> _The task_
What is needed is each line of the data below that holds the string "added".

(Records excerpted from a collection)
■ ■ ■
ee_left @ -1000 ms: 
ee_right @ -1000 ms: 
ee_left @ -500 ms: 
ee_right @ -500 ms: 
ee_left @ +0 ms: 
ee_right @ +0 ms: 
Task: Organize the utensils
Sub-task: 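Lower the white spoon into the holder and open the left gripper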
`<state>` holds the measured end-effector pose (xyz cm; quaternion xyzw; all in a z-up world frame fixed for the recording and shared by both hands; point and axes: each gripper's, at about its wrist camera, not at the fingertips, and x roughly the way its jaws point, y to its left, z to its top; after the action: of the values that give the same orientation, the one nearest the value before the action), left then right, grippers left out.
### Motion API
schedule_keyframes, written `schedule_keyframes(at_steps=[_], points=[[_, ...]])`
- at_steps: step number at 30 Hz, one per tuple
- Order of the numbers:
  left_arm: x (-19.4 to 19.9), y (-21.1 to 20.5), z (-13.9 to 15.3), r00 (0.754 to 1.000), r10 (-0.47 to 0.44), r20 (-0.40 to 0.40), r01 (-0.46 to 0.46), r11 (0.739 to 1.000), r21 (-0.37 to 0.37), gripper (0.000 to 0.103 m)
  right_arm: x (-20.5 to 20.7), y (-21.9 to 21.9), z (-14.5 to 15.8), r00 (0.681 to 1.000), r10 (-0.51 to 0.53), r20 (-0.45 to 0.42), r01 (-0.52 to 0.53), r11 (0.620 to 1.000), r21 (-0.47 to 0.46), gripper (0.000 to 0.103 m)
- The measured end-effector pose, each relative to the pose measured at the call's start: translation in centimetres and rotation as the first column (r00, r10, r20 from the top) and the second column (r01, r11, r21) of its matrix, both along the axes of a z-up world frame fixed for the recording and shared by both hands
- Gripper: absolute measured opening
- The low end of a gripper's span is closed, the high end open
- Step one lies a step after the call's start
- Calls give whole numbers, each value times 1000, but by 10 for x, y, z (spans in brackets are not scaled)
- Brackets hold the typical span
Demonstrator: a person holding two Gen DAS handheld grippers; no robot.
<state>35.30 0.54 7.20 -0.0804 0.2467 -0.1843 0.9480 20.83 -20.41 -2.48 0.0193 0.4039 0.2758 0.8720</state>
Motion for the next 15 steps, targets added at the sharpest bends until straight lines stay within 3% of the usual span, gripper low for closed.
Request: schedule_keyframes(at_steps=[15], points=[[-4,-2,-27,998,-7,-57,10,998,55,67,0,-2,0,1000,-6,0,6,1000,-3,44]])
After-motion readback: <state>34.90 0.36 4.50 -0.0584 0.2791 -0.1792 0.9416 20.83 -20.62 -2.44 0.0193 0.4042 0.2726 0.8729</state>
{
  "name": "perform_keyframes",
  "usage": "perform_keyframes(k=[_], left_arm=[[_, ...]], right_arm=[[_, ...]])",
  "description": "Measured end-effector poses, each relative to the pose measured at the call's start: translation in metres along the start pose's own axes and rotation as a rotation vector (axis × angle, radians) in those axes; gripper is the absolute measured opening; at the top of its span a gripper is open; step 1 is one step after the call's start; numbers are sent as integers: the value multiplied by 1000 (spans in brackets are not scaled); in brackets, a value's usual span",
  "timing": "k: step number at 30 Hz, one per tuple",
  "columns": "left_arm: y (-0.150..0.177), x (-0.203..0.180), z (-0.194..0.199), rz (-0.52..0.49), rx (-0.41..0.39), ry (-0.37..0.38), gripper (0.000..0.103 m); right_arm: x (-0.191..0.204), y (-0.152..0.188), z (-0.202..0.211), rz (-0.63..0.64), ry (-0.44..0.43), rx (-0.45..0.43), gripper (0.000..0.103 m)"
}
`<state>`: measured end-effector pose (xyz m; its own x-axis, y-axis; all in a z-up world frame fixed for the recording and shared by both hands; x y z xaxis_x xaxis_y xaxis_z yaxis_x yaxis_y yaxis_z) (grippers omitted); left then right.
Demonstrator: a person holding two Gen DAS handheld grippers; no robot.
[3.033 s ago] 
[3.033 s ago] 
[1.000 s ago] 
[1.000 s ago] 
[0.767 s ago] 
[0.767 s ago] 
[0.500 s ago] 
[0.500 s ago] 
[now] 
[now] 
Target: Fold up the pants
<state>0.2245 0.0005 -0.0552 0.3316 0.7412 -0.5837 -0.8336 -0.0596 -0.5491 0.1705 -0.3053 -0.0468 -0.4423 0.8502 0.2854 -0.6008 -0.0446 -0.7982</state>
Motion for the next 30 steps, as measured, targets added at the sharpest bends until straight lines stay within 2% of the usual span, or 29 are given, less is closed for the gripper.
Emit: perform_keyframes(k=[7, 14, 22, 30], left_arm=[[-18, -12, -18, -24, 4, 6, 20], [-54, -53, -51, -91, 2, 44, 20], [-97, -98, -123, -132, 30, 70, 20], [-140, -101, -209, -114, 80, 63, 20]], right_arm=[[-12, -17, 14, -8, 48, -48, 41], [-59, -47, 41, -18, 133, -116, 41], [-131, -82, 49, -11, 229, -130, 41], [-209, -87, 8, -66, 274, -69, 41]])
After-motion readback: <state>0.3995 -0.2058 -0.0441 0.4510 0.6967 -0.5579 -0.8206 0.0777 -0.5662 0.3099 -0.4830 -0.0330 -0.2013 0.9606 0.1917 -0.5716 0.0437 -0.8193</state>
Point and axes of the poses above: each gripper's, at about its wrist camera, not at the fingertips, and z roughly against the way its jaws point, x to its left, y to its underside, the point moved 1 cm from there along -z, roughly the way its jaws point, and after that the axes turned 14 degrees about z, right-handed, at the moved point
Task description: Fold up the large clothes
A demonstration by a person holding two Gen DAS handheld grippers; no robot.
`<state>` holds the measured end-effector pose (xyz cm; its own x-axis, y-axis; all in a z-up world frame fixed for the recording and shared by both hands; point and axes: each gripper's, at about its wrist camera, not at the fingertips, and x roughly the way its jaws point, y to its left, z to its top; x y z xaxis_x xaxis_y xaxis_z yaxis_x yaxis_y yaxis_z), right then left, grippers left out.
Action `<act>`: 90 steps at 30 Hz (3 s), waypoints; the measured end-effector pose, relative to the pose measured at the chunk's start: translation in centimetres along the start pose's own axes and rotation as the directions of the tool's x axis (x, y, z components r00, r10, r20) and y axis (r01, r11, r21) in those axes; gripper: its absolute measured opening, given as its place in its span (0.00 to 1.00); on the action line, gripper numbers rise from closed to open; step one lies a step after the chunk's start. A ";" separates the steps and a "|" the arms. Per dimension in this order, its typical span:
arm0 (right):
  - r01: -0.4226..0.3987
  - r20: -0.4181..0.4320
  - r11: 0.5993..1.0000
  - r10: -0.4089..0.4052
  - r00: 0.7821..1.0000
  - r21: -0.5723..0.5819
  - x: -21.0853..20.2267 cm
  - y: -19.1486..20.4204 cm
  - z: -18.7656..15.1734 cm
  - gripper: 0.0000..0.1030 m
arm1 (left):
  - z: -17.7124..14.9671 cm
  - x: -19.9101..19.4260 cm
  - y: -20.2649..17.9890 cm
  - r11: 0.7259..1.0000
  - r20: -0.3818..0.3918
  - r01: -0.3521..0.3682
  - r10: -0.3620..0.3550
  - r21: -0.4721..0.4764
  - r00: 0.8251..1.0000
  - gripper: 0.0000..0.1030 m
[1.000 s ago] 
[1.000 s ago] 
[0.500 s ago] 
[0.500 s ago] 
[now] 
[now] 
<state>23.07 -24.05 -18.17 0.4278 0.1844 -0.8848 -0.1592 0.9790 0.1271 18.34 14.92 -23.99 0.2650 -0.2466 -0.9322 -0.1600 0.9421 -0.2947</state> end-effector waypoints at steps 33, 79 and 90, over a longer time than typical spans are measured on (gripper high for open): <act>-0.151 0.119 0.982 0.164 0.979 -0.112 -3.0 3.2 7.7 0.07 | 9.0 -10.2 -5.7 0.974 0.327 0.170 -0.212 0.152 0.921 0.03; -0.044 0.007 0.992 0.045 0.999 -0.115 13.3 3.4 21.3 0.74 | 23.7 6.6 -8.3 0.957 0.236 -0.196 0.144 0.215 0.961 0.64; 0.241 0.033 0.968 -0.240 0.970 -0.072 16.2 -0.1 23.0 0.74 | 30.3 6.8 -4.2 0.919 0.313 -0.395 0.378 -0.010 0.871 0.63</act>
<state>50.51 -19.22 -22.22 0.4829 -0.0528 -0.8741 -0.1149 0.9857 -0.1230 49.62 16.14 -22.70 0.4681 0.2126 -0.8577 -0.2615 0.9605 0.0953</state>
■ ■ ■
> _Solution to the problem_
Motion for the next 15 steps, targets added at the sharpest bends until straight lines stay within 3% of the usual span, gripper low for closed.
Motion for the next 30 steps, as measured, targets added at the sharpest bends until straight lines stay within 2% of the usual span, or 29 are given, less is closed for the gripper.

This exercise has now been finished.